Thereafter, the corn pollen abruptly disappears from the sediment cores, giving way to grasses, aquatic plants, and the pioneer trees and shrubs that begin to move in when a cleared landscape is suddenly uncleared.

Those microscopic pieces of pollen paint a picture of abandoned farmland being reclaimed by nature at surprising speed. By 1718, less than a century and a half after the destruction of 1588, pollen records show that the cloud forest, with its distinctive trees, shrubs and flowering plants, had returned to the slopes of the Quijos Valley. And by the mid-19th century, where there had once been cornfields and open grassland, visitors saw only “a dense forest, impenetrable except by tribulation” in a valley “unpopulated by the human race.”

From an ecological perspective, that’s a strangely comforting story. It means that tropical cloud forests, given just under 150 years, can recover from centuries of mining and reclamation.

“The transition from an intensively managed cultivated landscape to that of a mountain cloud forest therefore refers to the ability of an Andean mountain cloud forest to recover to a structurally intact state over a period of about 130 years,” Loughlin and his colleagues wrote.

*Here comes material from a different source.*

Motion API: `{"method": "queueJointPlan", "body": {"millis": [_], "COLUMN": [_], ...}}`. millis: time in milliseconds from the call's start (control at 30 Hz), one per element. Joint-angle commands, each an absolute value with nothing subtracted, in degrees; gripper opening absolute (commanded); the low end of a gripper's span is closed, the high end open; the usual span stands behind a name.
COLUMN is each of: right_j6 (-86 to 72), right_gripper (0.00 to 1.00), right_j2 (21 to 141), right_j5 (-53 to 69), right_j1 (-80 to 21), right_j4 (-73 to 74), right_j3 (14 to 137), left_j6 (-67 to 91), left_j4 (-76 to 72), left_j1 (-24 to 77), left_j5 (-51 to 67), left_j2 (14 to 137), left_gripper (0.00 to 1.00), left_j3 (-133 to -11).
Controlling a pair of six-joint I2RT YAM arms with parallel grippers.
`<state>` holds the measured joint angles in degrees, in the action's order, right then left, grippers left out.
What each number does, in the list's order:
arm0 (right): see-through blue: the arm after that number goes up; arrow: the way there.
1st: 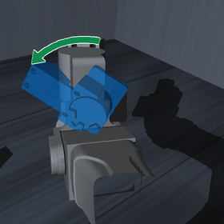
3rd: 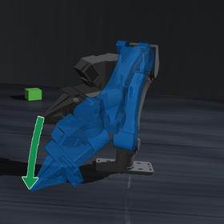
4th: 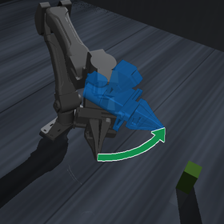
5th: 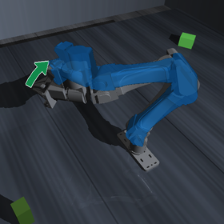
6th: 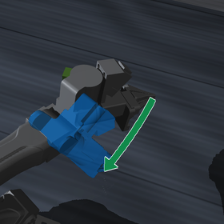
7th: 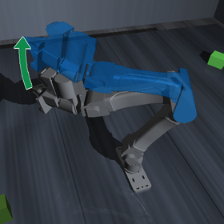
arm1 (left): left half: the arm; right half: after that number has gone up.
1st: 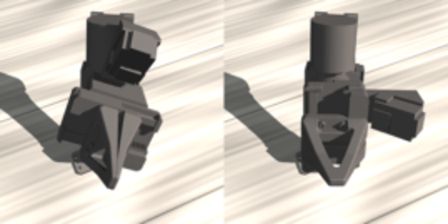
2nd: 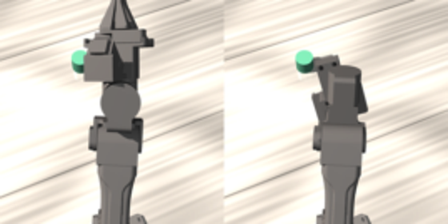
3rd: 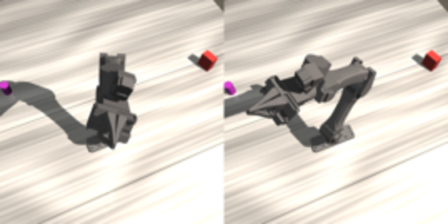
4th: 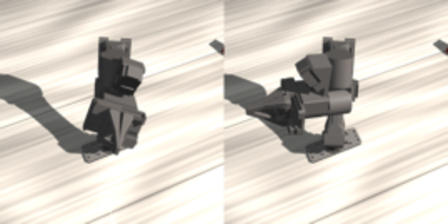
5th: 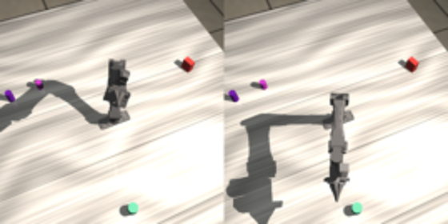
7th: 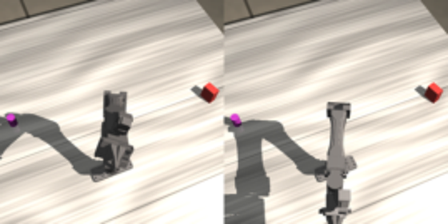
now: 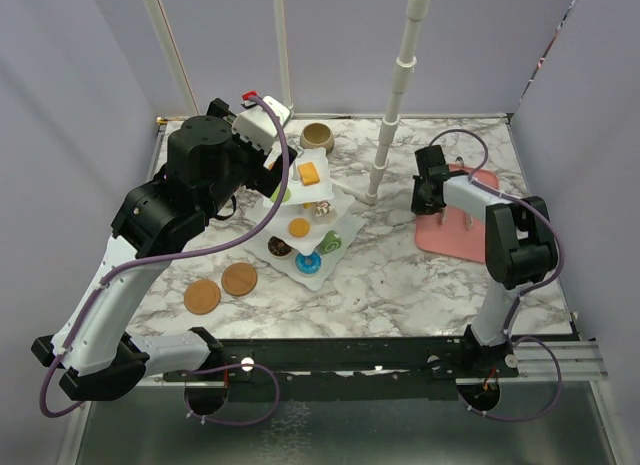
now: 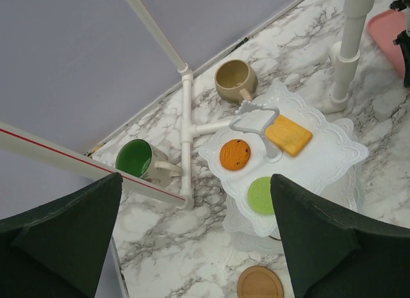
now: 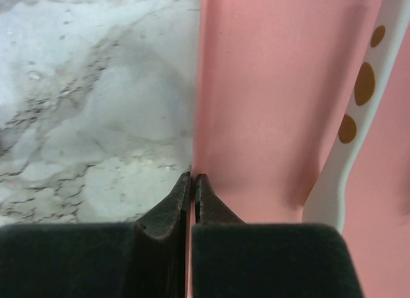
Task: Serve the afternoon tea
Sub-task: Move the tray at the center of the board.
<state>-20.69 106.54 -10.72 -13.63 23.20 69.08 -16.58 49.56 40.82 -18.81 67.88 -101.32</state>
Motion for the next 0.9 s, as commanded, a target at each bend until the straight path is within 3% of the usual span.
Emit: {"method": "queueJointPlan", "body": {"millis": [0, 533, 633, 733, 867], "right_j6": [-13.9, 0.5, -3.4, -6.5, -6.8], "right_gripper": [0.01, 0.01, 0.16, 0.37, 0.48], "right_j2": [107.9, 116.4, 112.3, 104.9, 96.0], "right_j5": [-10.6, -22.7, -23.2, -19.6, -18.8], "right_j1": [-9.5, -7.1, -7.2, -7.2, -9.8], "right_j4": [24.6, 26.9, 26.3, 24.2, 24.2], "right_j3": [71.2, 81.6, 79.3, 75.1, 72.8], "left_j6": [-15.6, -16.2, -16.0, -14.9, -13.0], "left_j4": [50.6, 50.9, 52.0, 52.4, 52.4], "left_j1": [40.4, 40.4, 40.4, 40.4, 40.3], "left_j5": [-17.0, -16.0, -15.7, -16.2, -18.1], "left_j2": [66.9, 65.7, 66.3, 66.9, 68.2], "left_gripper": [0.99, 0.99, 0.99, 0.99, 0.99], "left_j3": [-100.2, -98.6, -98.7, -98.8, -99.5]}}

Surprising ecological consequences

But the cloud forest’s resilience has not gone unchallenged. By the time those visitors to the Quijos Valley wrote home about its pristine forests, Ecuador had won its independence from Spain, and people were already moving back to the valley, clearing the land for ranching and settlement. The cores of the lake contain less forest pollen and more of grasses and flowering meadow plants, mixed with the spores of fungi that thrive on cattle manure.

“The apparent wilderness described in the 19th century represented a shifted ecological baseline,” the authors wrote. The cloud forests they saw on the slopes of the Quijos Valley looked pristine, but they were already beginning to be disturbed by human activity.

Yet the people of the 19th century had less influence on the environment than the people who lived there before colonization. Loughlin and colleagues compared the pollens in sediment layers from the past 700 years with the pollens in layers of lake sediment deposited long before the first humans moved into the region thousands of years ago. They found that the period before 1588 was most strikingly different from the original pre-human cloud forest. Even settlement and livestock grazing since 1819 disturbed the cloud forest less than pre-Columbian agriculture.

It was difficult to understand exactly how and to what extent pre-Columbian people in Central and South America changed their environment with agriculture, irrigation and construction. Different cultures have left different traces in the landscape and archaeologists are sometimes still surprised by what they find under the dense vegetation. But Loughlin and his colleagues say this study suggests we’ve generally underestimated how drastically pre-Columbian people in South America affected their environment.

Today, the bottom of the Quijos Valley is mainly cattle pasture, interspersed with islands of forest, while the cloud forest still clings to the steeper slopes of the valley, high above the banks of the Rio Quijos. It is a strikingly beautiful landscape, but there is more here than meets the eye.

Natural Ecology and Evolution2018. DOI: 10.1038/s41559-018-0602-7 (About DOIs).